----- Data section -----
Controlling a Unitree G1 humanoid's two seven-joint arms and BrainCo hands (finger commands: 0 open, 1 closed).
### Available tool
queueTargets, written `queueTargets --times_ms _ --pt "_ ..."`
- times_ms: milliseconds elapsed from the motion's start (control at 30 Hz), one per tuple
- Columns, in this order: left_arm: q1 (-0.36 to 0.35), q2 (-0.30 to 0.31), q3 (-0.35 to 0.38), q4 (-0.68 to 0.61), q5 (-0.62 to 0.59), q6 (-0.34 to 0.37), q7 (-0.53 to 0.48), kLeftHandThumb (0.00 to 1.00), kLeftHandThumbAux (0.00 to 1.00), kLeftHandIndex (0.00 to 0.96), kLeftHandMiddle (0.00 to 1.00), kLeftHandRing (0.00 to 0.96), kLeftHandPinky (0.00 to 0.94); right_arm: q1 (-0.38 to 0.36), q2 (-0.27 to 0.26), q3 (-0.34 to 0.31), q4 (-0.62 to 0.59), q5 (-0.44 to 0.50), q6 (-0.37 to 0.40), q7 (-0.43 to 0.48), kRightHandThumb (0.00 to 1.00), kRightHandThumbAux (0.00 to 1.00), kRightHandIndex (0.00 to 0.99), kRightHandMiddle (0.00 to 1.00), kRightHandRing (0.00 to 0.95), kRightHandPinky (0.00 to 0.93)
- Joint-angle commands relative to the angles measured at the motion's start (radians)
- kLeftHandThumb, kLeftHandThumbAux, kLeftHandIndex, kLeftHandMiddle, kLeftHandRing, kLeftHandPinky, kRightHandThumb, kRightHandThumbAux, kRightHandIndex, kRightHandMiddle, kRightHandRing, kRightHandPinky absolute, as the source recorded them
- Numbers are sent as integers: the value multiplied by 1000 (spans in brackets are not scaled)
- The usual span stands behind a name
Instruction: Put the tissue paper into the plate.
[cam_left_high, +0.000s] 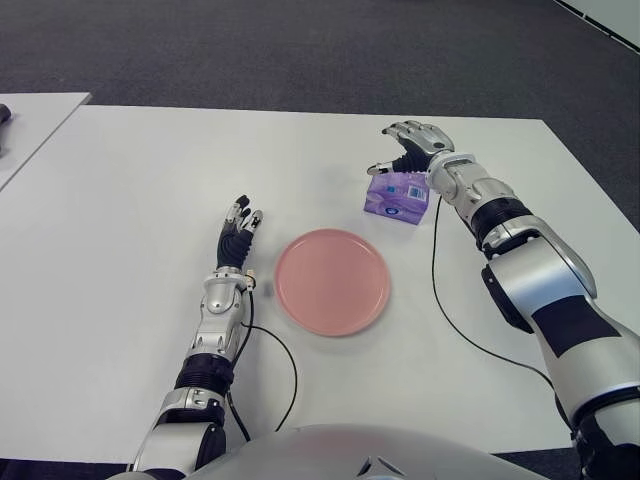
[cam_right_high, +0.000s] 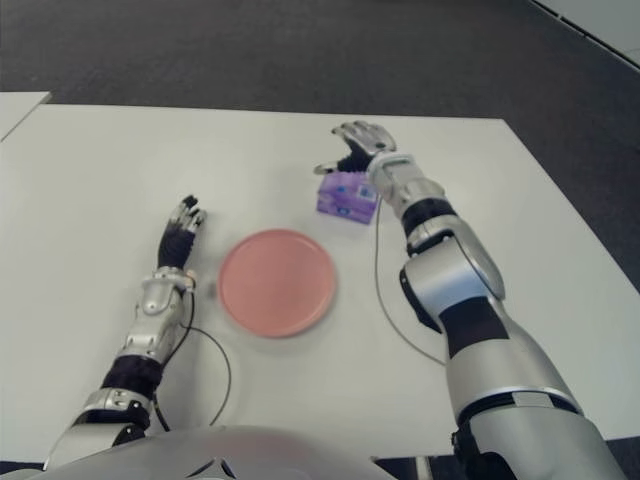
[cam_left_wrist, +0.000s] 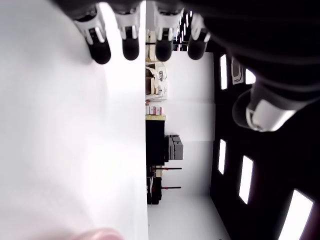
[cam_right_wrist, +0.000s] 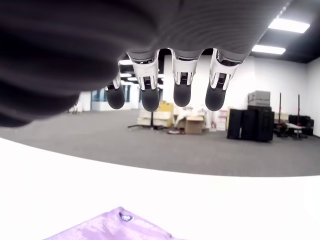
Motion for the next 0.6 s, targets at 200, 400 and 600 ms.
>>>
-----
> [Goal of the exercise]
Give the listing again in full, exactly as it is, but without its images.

> [Response]
Controlling a Unitree G1 humanoid's two seven-joint arms and BrainCo hands (finger commands: 0 open, 1 closed).
### Available tool
queueTargets, written `queueTargets --times_ms _ --pt "_ ..."`
- times_ms: milliseconds elapsed from the motion's start (control at 30 Hz), one per tuple
- Columns, in this order: left_arm: q1 (-0.36 to 0.35), q2 (-0.30 to 0.31), q3 (-0.35 to 0.38), q4 (-0.68 to 0.61), q5 (-0.62 to 0.59), q6 (-0.34 to 0.37), q7 (-0.53 to 0.48), kLeftHandThumb (0.00 to 1.00), kLeftHandThumbAux (0.00 to 1.00), kLeftHandIndex (0.00 to 0.96), kLeftHandMiddle (0.00 to 1.00), kLeftHandRing (0.00 to 0.96), kLeftHandPinky (0.00 to 0.94); right_arm: q1 (-0.38 to 0.36), q2 (-0.27 to 0.26), q3 (-0.34 to 0.31), q4 (-0.62 to 0.59), q5 (-0.44 to 0.50), q6 (-0.37 to 0.40), q7 (-0.43 to 0.48), kRightHandThumb (0.00 to 1.00), kRightHandThumbAux (0.00 to 1.00), kRightHandIndex (0.00 to 0.99), kRightHandMiddle (0.00 to 1.00), kRightHandRing (0.00 to 0.95), kRightHandPinky (0.00 to 0.93)
- Joint-angle commands relative to the angles measured at the motion's start (radians)
- kLeftHandThumb, kLeftHandThumbAux, kLeftHandIndex, kLeftHandMiddle, kLeftHandRing, kLeftHandPinky, kRightHandThumb, kRightHandThumbAux, kRightHandIndex, kRightHandMiddle, kRightHandRing, kRightHandPinky absolute, as the source recorded them
- Numbers are sent as integers: the value multiplied by 1000 (spans in brackets are not scaled)
- The usual span stands behind a name
Instruction: Put the tissue paper into the plate.
[cam_left_high, +0.000s] 
[cam_right_high, +0.000s] 
[cam_left_wrist, +0.000s] 
[cam_right_wrist, +0.000s] 
Motion for the next 0.6 s, targets at 200, 400 and 600 ms.
>>>

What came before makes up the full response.